--- Given data ---
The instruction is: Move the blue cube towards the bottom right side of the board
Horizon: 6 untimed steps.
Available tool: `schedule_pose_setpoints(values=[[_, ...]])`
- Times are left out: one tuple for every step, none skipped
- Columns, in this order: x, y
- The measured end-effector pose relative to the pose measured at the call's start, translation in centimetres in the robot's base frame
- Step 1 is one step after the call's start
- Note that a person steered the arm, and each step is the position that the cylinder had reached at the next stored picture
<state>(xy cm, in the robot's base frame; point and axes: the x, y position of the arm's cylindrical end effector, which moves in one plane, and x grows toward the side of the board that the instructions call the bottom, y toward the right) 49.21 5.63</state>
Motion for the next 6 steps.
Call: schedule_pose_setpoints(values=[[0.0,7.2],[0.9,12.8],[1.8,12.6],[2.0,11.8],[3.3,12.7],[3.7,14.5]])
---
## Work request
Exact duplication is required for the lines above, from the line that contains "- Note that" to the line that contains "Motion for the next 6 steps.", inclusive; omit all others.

## Expected answer
- Note that a person steered the arm, and each step is the position that the cylinder had reached at the next stored picture
<state>(xy cm, in the robot's base frame; point and axes: the x, y position of the arm's cylindrical end effector, which moves in one plane, and x grows toward the side of the board that the instructions call the bottom, y toward the right) 49.21 5.63</state>
Motion for the next 6 steps.

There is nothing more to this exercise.